Niels Andreas Vibe (12 July 1759 – 9 September 1814) was a Norwegian military officer and civil and royal servant. He served as County Governor of Nordre Bergenhus Amt from 1802 to 1811, as General War Commissioner of Norway from 1811 to 1814, and as chamberlain to King Christian Frederick of Norway from 1814.
He was born in Rollag as a son of Major Johan Christian Vibe (1716–1764) and Anne Cathrine Pihl (1725–1773). He was a brother of Johan Vibe and Ditlev Wibe. In October 1795 in Christianssand he married Margery Kierulf (1775–1852). They had the son Ludvig Vibe and the daughter Henriette Gislesen.[1] Another daughter Nicoline Vibe married Heinrich Arnold Thaulow, who was her second cousin.[2] Niels Andreas Vibe was also a great-grandfather of Henrik Dedichen and Carl Looft.[1]

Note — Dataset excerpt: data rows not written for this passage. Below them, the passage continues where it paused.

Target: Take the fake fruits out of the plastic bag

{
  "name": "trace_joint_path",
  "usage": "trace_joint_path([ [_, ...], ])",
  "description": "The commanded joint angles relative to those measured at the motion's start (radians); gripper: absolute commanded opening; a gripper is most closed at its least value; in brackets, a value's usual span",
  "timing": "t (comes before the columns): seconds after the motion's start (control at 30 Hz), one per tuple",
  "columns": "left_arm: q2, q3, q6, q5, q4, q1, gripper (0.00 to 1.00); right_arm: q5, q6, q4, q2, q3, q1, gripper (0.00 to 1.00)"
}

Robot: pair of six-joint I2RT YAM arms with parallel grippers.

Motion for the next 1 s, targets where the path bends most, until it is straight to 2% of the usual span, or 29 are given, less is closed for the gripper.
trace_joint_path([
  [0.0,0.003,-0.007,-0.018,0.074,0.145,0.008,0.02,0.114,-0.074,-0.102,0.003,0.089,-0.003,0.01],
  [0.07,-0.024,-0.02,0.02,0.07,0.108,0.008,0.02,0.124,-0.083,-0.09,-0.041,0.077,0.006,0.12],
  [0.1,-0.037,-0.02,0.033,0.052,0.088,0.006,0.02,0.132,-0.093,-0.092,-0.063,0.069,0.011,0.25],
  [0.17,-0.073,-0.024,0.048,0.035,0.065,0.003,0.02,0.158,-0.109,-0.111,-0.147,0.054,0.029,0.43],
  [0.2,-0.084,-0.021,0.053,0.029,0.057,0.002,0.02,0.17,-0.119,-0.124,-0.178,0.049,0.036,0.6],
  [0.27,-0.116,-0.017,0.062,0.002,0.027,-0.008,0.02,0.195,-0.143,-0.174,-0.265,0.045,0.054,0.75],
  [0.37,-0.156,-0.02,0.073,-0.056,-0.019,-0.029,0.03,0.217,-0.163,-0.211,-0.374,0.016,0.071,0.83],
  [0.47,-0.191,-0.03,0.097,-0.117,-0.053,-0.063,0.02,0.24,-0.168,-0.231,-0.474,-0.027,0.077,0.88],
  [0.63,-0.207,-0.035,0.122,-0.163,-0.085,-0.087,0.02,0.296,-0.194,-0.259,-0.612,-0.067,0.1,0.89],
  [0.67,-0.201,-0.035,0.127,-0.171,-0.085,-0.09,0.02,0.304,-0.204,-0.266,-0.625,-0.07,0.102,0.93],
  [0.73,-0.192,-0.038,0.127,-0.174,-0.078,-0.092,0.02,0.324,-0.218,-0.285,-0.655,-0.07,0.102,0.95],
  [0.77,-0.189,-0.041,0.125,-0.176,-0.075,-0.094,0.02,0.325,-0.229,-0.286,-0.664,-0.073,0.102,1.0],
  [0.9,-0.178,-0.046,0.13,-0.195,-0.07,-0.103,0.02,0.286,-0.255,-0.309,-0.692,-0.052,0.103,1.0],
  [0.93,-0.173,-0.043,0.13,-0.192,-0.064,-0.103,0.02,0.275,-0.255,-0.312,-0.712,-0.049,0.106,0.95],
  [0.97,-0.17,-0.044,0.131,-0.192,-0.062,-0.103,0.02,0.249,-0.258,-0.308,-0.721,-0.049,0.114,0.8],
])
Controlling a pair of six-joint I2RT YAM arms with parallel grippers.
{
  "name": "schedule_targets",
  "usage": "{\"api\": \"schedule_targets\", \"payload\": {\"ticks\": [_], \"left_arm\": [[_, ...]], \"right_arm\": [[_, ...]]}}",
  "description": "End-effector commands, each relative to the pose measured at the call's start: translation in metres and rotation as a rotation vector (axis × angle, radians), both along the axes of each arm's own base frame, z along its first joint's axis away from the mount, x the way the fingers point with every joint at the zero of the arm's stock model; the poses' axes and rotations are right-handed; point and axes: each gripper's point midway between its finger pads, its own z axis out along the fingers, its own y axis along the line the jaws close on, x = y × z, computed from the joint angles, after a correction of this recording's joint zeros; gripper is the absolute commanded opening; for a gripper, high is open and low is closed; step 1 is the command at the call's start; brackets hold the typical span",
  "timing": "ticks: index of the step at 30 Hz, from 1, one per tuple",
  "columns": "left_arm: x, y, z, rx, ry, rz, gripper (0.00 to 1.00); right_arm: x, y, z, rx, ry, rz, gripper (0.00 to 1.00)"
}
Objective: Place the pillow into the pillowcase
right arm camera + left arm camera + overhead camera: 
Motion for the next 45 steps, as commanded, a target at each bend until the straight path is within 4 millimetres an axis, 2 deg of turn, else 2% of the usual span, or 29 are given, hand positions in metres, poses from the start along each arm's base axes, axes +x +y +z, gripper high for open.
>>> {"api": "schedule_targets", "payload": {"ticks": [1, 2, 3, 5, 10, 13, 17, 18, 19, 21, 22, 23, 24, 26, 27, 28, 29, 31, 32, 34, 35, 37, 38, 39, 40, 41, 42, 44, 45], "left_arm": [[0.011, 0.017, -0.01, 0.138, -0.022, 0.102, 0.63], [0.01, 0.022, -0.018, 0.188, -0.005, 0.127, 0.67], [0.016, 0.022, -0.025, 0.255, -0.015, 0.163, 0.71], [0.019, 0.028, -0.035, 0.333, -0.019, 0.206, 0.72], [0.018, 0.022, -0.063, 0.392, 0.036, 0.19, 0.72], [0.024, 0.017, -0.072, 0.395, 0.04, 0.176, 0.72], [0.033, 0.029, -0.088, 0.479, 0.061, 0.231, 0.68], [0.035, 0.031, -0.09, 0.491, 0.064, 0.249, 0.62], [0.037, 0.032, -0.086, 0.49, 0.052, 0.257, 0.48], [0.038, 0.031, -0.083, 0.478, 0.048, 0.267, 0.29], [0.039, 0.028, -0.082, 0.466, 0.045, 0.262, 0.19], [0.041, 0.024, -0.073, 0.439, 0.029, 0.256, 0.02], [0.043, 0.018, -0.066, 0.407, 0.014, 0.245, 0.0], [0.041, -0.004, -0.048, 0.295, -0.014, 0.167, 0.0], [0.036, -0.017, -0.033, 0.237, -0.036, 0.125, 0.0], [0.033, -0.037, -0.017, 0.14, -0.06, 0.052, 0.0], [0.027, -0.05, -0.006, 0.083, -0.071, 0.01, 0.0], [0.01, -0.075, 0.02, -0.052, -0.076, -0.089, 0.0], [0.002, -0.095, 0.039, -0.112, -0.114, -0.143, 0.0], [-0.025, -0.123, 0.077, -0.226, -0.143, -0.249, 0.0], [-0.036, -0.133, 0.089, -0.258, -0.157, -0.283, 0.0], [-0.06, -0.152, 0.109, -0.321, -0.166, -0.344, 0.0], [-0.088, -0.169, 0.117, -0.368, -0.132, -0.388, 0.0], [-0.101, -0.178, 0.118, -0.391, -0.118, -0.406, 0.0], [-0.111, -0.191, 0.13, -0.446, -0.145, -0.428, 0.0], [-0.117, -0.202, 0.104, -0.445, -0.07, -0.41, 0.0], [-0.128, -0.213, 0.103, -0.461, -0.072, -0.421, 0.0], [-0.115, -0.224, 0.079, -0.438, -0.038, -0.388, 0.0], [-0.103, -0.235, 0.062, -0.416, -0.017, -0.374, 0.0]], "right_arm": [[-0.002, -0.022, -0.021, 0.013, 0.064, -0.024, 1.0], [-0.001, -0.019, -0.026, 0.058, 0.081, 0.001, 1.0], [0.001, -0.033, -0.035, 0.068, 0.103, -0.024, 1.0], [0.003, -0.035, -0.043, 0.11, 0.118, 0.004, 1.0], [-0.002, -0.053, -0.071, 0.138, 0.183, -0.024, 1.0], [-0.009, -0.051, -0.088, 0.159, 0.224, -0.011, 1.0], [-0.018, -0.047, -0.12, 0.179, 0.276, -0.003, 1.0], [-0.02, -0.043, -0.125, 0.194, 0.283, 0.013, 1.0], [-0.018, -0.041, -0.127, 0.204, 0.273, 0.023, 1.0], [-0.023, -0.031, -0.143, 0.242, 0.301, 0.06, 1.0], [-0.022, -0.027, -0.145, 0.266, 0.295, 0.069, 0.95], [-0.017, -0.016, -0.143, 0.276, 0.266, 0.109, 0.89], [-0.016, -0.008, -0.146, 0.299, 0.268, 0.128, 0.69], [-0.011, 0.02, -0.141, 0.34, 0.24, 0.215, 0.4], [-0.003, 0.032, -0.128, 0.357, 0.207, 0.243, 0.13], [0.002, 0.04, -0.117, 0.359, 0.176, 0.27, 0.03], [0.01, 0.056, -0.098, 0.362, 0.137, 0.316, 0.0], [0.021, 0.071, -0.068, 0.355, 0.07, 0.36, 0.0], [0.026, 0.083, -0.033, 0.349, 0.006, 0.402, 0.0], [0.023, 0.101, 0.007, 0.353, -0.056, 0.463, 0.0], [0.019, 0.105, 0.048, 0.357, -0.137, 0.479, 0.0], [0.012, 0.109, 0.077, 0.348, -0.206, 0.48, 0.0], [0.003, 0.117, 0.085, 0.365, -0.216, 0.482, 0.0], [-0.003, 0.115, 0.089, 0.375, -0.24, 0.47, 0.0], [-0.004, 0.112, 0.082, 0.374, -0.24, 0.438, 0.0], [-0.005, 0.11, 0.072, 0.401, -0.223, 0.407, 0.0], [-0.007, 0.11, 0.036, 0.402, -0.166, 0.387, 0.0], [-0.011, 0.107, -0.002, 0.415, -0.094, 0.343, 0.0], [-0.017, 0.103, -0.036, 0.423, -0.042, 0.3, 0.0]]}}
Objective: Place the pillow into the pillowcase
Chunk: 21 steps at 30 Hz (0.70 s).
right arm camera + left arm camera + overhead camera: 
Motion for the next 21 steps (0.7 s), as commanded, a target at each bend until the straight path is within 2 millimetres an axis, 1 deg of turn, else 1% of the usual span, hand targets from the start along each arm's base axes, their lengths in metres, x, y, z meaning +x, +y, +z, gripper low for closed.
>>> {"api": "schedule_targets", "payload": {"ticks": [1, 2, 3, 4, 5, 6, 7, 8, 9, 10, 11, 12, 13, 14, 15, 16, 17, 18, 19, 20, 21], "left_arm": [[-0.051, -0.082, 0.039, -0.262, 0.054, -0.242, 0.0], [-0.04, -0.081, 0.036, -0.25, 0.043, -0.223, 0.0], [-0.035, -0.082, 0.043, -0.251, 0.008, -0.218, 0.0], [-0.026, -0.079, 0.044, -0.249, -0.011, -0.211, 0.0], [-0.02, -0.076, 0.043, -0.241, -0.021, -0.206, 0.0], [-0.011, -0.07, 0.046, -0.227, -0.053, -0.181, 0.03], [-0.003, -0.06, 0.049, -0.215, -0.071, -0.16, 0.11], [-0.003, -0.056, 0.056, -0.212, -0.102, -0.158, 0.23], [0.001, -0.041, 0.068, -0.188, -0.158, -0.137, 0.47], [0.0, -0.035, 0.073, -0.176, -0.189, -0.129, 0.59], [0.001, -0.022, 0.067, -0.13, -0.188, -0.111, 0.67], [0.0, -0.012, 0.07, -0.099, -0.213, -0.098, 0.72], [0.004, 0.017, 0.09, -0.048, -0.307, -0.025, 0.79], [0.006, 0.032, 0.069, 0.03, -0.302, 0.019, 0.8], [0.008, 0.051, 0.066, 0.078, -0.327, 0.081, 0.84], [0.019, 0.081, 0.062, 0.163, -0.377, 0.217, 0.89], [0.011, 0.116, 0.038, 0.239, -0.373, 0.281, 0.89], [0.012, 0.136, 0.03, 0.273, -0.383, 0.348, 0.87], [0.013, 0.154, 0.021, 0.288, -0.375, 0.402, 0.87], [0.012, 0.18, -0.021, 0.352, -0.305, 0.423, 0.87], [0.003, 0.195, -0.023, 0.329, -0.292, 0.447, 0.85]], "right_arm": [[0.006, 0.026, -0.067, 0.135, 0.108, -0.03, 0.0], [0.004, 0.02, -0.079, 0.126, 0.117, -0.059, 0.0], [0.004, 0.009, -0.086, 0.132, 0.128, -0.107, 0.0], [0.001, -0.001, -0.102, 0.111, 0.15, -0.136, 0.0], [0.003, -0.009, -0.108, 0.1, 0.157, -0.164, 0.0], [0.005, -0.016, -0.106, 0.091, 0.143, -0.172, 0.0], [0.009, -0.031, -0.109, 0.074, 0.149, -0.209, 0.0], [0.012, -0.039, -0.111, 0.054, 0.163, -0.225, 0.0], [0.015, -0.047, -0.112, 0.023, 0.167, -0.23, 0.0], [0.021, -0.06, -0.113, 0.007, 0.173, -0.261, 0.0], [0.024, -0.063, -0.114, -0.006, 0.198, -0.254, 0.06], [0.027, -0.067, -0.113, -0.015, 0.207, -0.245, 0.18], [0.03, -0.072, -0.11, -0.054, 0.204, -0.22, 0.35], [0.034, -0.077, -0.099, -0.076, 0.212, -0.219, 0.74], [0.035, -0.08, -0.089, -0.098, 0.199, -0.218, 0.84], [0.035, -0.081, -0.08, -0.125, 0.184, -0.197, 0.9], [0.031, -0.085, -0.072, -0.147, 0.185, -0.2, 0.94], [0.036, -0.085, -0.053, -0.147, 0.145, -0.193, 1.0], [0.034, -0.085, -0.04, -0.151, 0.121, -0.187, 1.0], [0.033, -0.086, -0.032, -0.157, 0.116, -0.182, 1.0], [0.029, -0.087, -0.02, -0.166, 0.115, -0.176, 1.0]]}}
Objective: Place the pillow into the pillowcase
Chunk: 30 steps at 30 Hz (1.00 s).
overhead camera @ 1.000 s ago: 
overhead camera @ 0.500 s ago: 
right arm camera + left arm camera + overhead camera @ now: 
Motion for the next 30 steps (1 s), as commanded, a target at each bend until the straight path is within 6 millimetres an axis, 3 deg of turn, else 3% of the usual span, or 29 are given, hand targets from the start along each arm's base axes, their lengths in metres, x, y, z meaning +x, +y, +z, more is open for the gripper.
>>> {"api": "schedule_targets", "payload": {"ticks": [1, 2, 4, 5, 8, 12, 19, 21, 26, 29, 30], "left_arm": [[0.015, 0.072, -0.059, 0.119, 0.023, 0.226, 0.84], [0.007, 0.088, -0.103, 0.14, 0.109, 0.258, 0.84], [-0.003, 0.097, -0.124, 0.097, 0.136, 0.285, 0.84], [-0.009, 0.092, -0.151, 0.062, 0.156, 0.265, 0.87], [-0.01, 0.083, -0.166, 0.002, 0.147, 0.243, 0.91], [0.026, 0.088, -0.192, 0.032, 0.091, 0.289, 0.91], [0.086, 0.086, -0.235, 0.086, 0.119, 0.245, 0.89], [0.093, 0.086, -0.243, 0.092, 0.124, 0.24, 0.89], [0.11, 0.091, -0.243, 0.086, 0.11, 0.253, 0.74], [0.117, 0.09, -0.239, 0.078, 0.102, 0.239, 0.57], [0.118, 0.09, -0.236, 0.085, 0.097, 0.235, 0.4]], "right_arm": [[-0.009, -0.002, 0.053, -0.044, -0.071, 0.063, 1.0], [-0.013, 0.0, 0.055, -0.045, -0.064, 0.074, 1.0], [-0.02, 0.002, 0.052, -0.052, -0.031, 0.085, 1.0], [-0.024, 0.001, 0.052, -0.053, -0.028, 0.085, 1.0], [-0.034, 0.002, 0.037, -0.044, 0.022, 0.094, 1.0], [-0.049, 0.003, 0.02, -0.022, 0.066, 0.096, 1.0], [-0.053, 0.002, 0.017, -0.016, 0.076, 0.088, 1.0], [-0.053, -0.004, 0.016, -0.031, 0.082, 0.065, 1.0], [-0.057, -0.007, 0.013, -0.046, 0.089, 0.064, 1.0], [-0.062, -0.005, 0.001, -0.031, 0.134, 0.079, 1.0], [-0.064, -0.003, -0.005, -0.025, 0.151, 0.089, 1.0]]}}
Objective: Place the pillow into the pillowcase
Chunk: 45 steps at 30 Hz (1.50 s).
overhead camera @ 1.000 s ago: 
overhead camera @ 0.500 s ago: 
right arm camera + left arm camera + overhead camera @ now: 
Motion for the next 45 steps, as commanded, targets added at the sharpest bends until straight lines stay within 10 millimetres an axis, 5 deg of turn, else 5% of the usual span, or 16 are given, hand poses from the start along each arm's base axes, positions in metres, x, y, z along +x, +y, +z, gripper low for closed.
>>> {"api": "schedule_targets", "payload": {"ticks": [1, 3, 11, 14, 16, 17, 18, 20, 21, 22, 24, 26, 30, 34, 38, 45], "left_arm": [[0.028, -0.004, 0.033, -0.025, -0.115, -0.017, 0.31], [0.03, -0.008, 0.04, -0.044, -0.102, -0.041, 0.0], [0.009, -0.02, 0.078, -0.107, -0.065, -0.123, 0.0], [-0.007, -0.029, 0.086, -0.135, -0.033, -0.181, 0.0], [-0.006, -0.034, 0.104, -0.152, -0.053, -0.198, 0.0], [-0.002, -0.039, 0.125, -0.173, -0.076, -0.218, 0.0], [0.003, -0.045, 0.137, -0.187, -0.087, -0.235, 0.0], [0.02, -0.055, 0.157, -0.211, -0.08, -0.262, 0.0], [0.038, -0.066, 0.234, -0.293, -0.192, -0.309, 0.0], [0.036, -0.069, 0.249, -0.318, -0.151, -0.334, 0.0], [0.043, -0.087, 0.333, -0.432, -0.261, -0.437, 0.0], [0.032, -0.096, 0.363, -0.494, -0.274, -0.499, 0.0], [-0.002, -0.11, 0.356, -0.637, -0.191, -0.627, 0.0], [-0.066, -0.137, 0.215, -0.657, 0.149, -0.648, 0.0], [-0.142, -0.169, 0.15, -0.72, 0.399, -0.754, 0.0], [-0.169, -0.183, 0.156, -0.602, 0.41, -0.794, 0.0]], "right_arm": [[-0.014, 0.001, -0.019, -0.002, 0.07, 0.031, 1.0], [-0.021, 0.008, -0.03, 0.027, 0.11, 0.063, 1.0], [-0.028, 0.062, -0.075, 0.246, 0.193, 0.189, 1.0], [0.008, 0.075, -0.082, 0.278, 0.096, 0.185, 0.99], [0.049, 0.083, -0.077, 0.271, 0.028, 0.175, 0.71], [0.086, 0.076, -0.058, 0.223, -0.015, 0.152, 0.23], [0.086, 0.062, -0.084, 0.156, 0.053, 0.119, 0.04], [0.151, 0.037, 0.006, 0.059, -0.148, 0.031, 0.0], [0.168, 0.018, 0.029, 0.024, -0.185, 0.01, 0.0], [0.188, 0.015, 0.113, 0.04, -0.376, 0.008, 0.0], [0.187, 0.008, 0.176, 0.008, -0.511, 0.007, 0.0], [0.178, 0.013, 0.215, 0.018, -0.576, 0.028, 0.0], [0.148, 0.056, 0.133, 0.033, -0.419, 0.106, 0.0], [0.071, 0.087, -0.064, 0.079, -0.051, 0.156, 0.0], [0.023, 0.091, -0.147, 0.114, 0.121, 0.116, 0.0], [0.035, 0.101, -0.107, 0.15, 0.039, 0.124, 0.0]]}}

He graduated from the Free School of Mathematics in 1780, and started serving in a dragoon regiment. Already from 1781 he worked for the institution that many years later became known as the Norwegian Mapping and Cadastre Authority, notably with triangulation. He became Commissary of War in Vesterlenske distrikt in 1795, and in the Diocese of Christianssand in 1798. From 1802 to 1811 he served as County Governor of Nordre Bergenhus Amt. In 1810 he founded the Western Norway branch of the Royal Norwegian Society for Development. He had formerly been a member of the Norwegian Society, and was also an active member and honorary member of Det nyttige Selskab and a singer in the Bergen Philharmonic Orchestra. From 1811 to 1814 he was Commissary of War for the whole of Norway, and from May 1814 to his death he served as chamberlain for King Christian Frederick of Norway. Vibe died in September 1814 in Christiania.[1]